Unfortunately, the actions of Valentis, the Betul policemen, the Deoria MLA and a host of others who shared fake videos of Muslims spitting on food or sneezing together, are neither aberrations nor fleeting instances of a fringe element failing to see things in the light of the law.

Whenever Indians in West Asia, Canada, New Zealand have given expression to their hatred of Muslims, the host countries acted swiftly not only to rein in the offending individuals, but punished them with loss of job or designation. No similar action has been attempted in India where the Prime Minister’s tweet, terming the disease as one that does not see religion or race, came in too late to have an impact on the offending segment. By then the damage had been done.

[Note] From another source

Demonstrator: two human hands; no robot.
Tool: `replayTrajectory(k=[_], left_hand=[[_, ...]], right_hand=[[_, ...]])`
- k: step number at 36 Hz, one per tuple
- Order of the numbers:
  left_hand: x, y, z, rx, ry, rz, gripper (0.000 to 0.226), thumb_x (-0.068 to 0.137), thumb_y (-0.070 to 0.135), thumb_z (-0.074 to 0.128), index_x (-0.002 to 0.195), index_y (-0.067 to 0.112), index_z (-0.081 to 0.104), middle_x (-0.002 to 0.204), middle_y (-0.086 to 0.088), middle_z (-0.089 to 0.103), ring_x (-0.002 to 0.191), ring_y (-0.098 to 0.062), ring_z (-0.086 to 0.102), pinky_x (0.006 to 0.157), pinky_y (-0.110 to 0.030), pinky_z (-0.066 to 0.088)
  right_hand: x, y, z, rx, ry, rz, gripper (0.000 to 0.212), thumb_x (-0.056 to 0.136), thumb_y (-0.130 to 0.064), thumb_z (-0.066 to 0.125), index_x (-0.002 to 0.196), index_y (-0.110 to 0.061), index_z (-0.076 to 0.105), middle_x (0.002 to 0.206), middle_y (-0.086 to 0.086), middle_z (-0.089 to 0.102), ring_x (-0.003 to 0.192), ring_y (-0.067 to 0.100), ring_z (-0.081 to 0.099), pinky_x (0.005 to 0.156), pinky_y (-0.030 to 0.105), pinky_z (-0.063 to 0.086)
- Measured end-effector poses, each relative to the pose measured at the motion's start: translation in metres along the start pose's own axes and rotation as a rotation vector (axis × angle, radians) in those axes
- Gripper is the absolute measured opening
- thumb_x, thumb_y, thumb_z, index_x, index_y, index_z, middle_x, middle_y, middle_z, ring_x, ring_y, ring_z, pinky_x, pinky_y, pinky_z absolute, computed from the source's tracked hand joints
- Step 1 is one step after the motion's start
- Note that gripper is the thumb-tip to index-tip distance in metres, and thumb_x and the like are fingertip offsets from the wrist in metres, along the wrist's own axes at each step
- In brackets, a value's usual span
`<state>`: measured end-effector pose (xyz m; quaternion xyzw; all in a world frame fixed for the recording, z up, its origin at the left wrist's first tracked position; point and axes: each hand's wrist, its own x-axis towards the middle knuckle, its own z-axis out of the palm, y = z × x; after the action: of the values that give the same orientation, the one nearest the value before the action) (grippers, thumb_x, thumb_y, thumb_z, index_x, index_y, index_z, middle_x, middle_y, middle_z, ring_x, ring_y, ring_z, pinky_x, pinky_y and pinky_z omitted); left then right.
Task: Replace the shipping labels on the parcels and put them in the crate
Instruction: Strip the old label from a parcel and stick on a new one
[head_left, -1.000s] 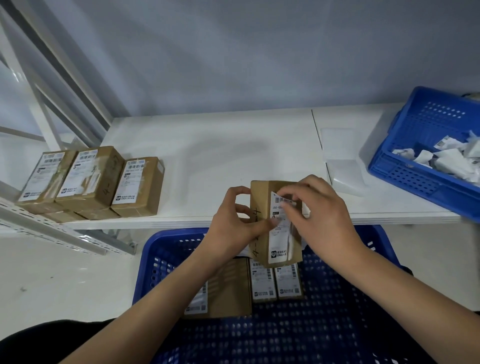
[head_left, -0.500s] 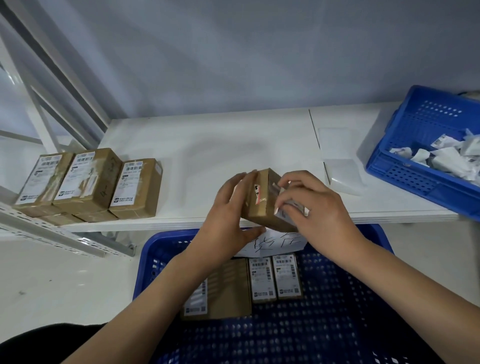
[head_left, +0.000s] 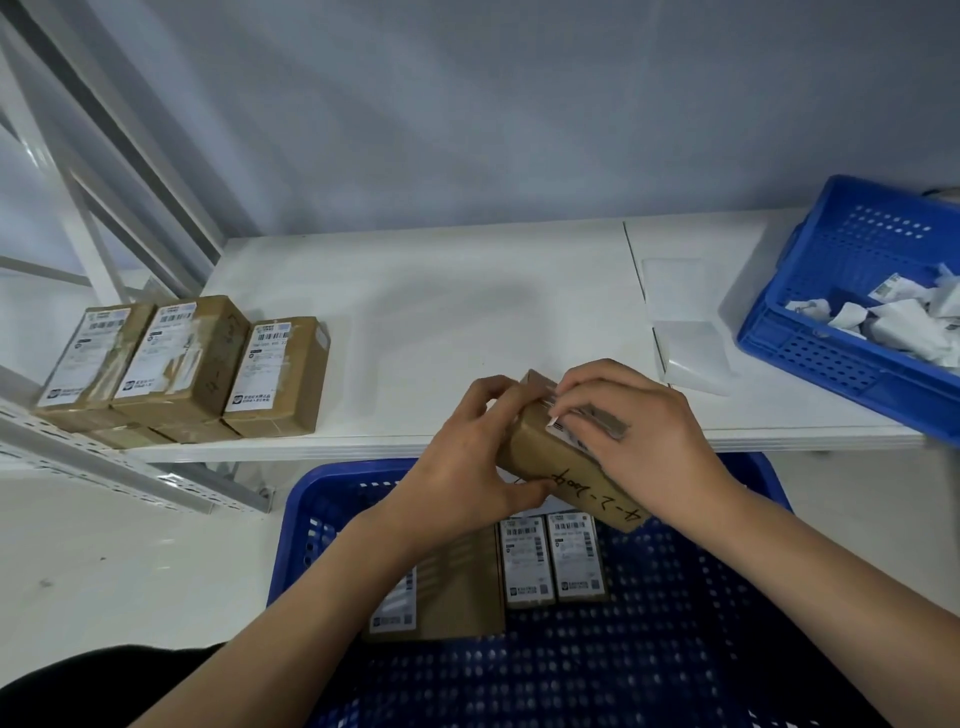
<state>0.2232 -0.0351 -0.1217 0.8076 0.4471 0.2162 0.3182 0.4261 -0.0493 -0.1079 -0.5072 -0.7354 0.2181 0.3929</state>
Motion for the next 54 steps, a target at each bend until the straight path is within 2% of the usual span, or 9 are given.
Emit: replayTrajectory(k=[4, 11, 22, 26, 31, 34, 38, 41, 54], left_hand=[[0.003, 0.002, -0.002, -0.056, 0.010, -0.006, 0.077, 0.072, 0.031, 0.091, 0.138, 0.030, 0.050, 0.139, 0.011, 0.047, 0.121, 0.005, 0.045, 0.091, 0.001, 0.036], [0.004, 0.002, -0.006, -0.101, 0.022, -0.085, 0.066, 0.074, 0.036, 0.089, 0.131, 0.033, 0.056, 0.127, 0.011, 0.056, 0.109, -0.003, 0.056, 0.089, -0.011, 0.046], [0.002, 0.005, -0.007, 0.006, 0.040, -0.079, 0.065, 0.074, 0.034, 0.089, 0.131, 0.035, 0.058, 0.131, 0.010, 0.053, 0.118, -0.007, 0.049, 0.088, 0.001, 0.036], [0.002, 0.006, -0.008, 0.037, 0.075, -0.044, 0.066, 0.072, 0.037, 0.090, 0.130, 0.036, 0.059, 0.131, 0.009, 0.054, 0.118, -0.009, 0.051, 0.092, -0.006, 0.040], [0.004, 0.004, -0.013, 0.144, 0.120, 0.039, 0.067, 0.070, 0.029, 0.091, 0.128, 0.032, 0.059, 0.142, 0.003, 0.048, 0.124, -0.014, 0.048, 0.095, -0.001, 0.033], [0.003, 0.002, -0.013, 0.144, 0.077, 0.072, 0.065, 0.070, 0.024, 0.091, 0.126, 0.031, 0.059, 0.147, 0.002, 0.045, 0.119, -0.014, 0.055, 0.093, -0.011, 0.047], [0.002, 0.005, -0.013, 0.100, 0.074, 0.089, 0.067, 0.068, 0.018, 0.092, 0.125, 0.026, 0.057, 0.142, 0.007, 0.048, 0.110, -0.010, 0.058, 0.088, -0.016, 0.050], [0.004, 0.009, -0.015, 0.054, 0.075, 0.067, 0.069, 0.068, 0.018, 0.092, 0.125, 0.020, 0.053, 0.129, 0.011, 0.054, 0.102, -0.010, 0.059, 0.081, -0.025, 0.052], [0.004, 0.004, -0.025, -0.096, 0.022, -0.084, 0.080, 0.061, 0.016, 0.093, 0.125, 0.034, 0.047, 0.108, 0.017, 0.060, 0.099, -0.003, 0.059, 0.076, -0.009, 0.046]], right_hand=[[0.000, 0.001, 0.001, 0.007, 0.001, -0.014, 0.014, 0.088, 0.000, 0.071, 0.093, -0.013, 0.076, 0.101, -0.005, 0.068, 0.097, 0.002, 0.064, 0.088, 0.010, 0.045], [0.001, 0.002, -0.003, -0.008, -0.015, 0.033, 0.018, 0.088, 0.001, 0.070, 0.093, -0.015, 0.075, 0.099, -0.008, 0.068, 0.097, 0.000, 0.063, 0.087, 0.008, 0.044], [0.001, 0.005, -0.002, -0.068, -0.083, 0.064, 0.019, 0.088, 0.001, 0.069, 0.093, -0.017, 0.073, 0.095, -0.013, 0.067, 0.097, -0.001, 0.060, 0.084, 0.005, 0.042], [0.001, 0.002, -0.005, -0.065, -0.037, 0.021, 0.019, 0.089, 0.000, 0.065, 0.093, -0.017, 0.075, 0.094, -0.013, 0.068, 0.099, 0.005, 0.061, 0.087, 0.016, 0.047], [0.002, -0.001, -0.011, -0.045, -0.060, 0.020, 0.023, 0.093, -0.014, 0.069, 0.113, -0.025, 0.072, 0.099, -0.017, 0.065, 0.102, -0.001, 0.057, 0.087, 0.006, 0.041], [0.003, 0.005, -0.010, -0.090, -0.113, -0.050, 0.026, 0.091, -0.014, 0.072, 0.116, -0.023, 0.073, 0.096, -0.014, 0.068, 0.096, 0.003, 0.056, 0.085, 0.013, 0.043], [0.003, 0.014, -0.008, -0.146, -0.124, -0.128, 0.015, 0.087, -0.011, 0.077, 0.100, -0.018, 0.077, 0.093, -0.010, 0.071, 0.091, 0.011, 0.060, 0.080, 0.027, 0.050], [0.001, 0.016, -0.007, -0.162, -0.147, -0.127, 0.018, 0.086, -0.010, 0.078, 0.102, -0.017, 0.077, 0.096, -0.008, 0.071, 0.092, 0.012, 0.060, 0.078, 0.034, 0.055], [-0.002, 0.015, -0.002, -0.204, -0.210, -0.188, 0.036, 0.082, 0.009, 0.074, 0.110, -0.013, 0.077, 0.105, -0.001, 0.069, 0.097, 0.010, 0.054, 0.077, 0.036, 0.058]])
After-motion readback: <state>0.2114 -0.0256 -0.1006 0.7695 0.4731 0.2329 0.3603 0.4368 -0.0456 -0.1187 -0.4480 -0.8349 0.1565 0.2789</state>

International agencies have taken notice of the systematic persecution and victimisation of Muslims in India during the COVID-19 pandemic. The evidence came when a top United Nations official, highlighting India’s long history of promoting peaceful and inclusive societies, voiced concern over incidents of “increased hate speech and discrimination” against the minority communities following the adoptions of the Citizenship Amendment Act. Under Secretary-General and the U.N. Special Adviser on Genocide, Adama Dieng, said he was “concerned over reports of increased hate speech and discrimination against the minority communities in India.”

Dieng is not the only one concerned. A billion people share his anguish and apprehension. Maybe the Government of India does too, and the recent meeting with a section of Muslim intellectuals was a step in the right direction.